■ **What to produce**
Beneath this line are the data; copy exactly the part of them that opens with the line containing "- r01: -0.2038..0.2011" and closes with the line containing "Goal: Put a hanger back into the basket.", and only that part.

### Listed records ###

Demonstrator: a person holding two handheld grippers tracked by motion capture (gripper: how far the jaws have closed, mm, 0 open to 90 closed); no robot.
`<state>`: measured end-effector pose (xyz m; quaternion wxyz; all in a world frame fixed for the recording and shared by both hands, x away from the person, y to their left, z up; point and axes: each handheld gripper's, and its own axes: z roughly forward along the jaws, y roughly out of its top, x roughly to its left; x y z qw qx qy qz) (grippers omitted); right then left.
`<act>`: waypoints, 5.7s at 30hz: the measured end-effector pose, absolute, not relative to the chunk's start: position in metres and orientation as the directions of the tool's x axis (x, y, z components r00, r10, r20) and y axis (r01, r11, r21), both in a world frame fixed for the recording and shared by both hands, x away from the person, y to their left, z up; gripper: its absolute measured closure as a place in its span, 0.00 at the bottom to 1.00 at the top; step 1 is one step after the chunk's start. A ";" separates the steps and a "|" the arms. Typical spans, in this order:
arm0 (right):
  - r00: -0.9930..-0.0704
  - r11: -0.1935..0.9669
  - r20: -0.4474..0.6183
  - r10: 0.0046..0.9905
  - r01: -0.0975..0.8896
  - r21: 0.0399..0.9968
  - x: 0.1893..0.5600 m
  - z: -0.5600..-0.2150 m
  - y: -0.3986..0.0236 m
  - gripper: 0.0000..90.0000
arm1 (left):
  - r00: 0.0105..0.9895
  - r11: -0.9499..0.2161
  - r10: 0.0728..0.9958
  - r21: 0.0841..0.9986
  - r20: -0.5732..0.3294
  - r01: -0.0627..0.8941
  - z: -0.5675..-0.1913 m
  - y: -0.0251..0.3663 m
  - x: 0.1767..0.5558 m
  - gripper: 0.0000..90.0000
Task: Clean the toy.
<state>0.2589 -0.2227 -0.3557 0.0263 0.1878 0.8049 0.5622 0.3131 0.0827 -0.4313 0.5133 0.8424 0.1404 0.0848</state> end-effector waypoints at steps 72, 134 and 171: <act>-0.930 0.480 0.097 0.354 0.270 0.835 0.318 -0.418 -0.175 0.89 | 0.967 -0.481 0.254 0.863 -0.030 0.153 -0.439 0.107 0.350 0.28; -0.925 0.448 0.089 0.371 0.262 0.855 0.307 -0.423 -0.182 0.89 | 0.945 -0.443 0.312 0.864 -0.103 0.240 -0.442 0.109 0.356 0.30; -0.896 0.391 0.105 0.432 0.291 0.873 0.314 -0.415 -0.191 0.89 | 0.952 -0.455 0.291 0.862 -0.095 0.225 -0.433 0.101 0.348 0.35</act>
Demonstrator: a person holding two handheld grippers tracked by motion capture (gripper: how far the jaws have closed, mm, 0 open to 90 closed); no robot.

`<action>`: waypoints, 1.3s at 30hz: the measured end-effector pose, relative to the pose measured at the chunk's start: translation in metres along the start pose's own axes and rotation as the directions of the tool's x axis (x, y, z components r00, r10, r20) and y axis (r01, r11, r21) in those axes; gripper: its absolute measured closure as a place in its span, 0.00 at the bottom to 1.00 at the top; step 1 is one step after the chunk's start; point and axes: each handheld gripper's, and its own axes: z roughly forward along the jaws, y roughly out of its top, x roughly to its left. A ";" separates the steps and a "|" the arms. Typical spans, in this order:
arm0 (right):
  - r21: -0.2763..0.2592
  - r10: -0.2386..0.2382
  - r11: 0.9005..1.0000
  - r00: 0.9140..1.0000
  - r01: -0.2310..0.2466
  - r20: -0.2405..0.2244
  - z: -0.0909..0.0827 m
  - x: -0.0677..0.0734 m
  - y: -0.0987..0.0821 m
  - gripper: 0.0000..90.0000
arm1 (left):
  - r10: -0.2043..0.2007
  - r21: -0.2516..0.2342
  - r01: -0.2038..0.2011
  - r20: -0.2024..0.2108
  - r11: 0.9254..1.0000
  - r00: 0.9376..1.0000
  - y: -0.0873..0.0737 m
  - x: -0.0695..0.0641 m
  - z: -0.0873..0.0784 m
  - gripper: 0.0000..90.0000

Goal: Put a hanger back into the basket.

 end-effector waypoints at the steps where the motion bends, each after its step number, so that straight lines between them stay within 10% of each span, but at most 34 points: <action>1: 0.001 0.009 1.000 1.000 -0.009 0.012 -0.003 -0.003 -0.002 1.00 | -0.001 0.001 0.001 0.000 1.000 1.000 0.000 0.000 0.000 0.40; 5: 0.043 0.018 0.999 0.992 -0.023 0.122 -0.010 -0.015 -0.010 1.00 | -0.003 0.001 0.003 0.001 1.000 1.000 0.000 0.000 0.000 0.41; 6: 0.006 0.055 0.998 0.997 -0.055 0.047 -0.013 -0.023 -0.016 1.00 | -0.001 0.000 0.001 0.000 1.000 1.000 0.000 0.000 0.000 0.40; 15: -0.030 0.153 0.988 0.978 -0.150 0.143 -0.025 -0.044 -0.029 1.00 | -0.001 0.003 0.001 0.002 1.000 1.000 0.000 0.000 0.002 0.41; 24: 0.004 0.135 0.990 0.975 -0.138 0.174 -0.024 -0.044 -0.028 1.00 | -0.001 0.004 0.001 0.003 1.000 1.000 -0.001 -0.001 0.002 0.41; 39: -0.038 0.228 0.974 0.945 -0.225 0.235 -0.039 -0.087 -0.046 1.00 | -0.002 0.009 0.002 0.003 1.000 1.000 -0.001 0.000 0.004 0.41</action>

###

■ **Solution**
  - r01: -0.2038..0.2011
  - r20: -0.2024..0.2108
  - r11: 0.9254..1.0000
  - r00: 0.9376..1.0000
  - y: -0.0873..0.0737 m
  - x: -0.0695..0.0641 m
  - z: -0.0873..0.0784 m
  - gripper: 0.0000..90.0000

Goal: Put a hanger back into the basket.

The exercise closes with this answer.